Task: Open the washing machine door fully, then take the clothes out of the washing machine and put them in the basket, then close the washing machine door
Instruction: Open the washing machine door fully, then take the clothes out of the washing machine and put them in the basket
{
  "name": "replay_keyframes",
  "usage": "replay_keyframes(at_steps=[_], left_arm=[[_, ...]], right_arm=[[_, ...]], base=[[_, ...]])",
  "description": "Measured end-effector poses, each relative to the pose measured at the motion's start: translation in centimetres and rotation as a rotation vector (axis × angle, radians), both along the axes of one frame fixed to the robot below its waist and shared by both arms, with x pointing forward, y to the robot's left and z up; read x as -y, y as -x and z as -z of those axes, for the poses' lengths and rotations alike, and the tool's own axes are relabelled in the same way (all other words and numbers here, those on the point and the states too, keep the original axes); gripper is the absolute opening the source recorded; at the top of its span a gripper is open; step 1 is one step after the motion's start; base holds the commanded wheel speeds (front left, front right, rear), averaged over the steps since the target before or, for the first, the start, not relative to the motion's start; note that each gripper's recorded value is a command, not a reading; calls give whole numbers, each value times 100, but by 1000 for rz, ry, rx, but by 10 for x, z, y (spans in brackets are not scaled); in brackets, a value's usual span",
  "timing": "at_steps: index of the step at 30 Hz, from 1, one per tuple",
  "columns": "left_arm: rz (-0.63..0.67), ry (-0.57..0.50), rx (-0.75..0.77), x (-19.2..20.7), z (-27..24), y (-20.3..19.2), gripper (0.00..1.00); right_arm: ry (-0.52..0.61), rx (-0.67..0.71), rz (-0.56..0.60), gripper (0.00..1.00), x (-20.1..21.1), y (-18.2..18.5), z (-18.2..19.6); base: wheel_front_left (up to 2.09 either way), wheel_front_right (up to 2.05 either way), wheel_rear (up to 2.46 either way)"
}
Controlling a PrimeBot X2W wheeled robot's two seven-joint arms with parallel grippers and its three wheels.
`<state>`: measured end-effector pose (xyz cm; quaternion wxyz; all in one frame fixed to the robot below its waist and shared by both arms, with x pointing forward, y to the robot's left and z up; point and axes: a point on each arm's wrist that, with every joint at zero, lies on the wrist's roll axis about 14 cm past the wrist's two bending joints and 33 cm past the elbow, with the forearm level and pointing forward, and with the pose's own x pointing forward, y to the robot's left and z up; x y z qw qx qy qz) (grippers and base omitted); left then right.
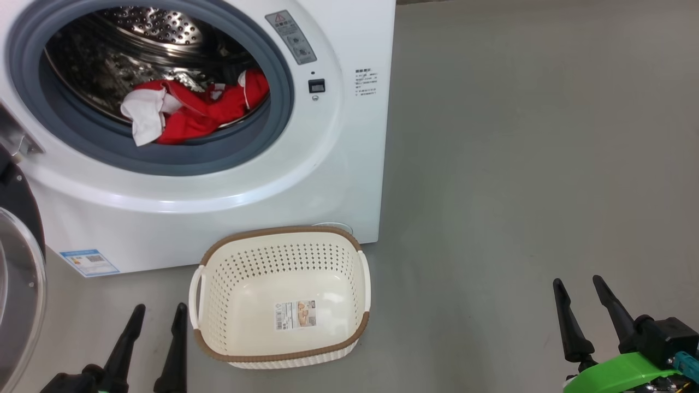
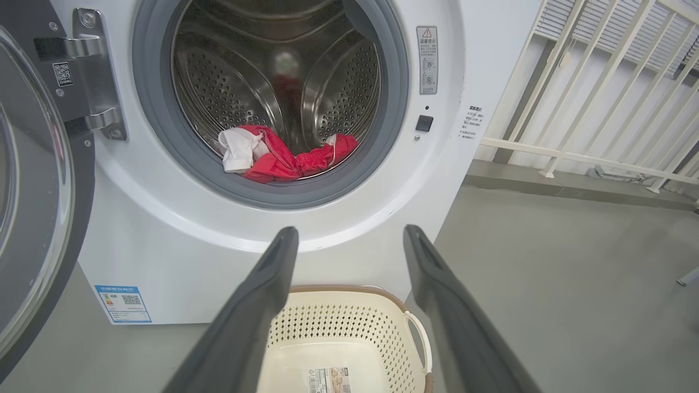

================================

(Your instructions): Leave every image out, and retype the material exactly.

(Answer to this task):
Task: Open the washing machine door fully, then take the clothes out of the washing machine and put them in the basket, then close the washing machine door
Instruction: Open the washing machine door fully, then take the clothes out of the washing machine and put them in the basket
{
  "name": "replay_keyframes",
  "usage": "replay_keyframes(at_steps=[_], left_arm=[[_, ...]], right_arm=[[_, ...]], base=[[_, ...]])",
  "description": "Measured end-effector poses, each relative to the pose measured at the motion's start: translation in centimetres and rotation as a rotation vector (axis × angle, radians), both along the axes of one frame fixed to the robot below its waist and shared by both arms, with x pointing forward, y to the robot's left and z up; read x as -y, y as -x and z as -z of those axes, for the poses' lengths and rotations alike, and the tool's own axes are relabelled in the same way (all other words and numbers here, those on the point and the states too, keep the original axes); gripper is the absolute opening the source recorded; at the top of its span a gripper is open; step 1 is one step after the motion's start; base holds the commanded wheel speeds (front left, front right, rear), averaged over the steps since the target before or, for the first, the start, not relative to the motion's start; note that each gripper's recorded value is a command, not a reading; calls give whole numbers, each value times 100, but by 1000 for rz, ry, rx, but by 10 for x, z, y (spans in brackets are not scaled); in brackets, a value's usual span",
  "timing": "at_steps: index of the step at 30 Hz, from 1, one per tuple",
  "columns": "left_arm: rz (-0.63..0.67), ry (-0.57..0.50), rx (-0.75..0.77), x (-19.2..20.7), z (-27..24), y (-20.3..19.2), gripper (0.00..1.00); right_arm: ry (-0.52..0.61), rx (-0.67..0.71), rz (-0.56..0.60), gripper (0.00..1.00), x (-20.1..21.1), y (-18.2..18.5), z (-18.2..19.6); base: wheel_front_left (up to 2.09 either way), wheel_front_right (up to 2.05 either way), wheel_rear (up to 2.46 either way)"
}
Controlling a PrimeBot X2W wheeled robot's two seven-joint arms with parallel grippers and its three wheels.
`<state>`: measured end-effector pose (xyz cm; quaternion wxyz; all in one frame fixed to the robot below its waist and shared by both arms, with x pointing forward, y to the robot's left and z up; point and axes: a point on each arm's wrist that, with every joint at zero, lies on the wrist's roll axis about 14 cm past the wrist's two bending joints and 33 cm past the elbow, with the forearm level and pointing forward, and with the pose's own x pointing forward, y to the robot's left and z up; x y z qw qx qy qz) (grippers and base omitted); left then right.

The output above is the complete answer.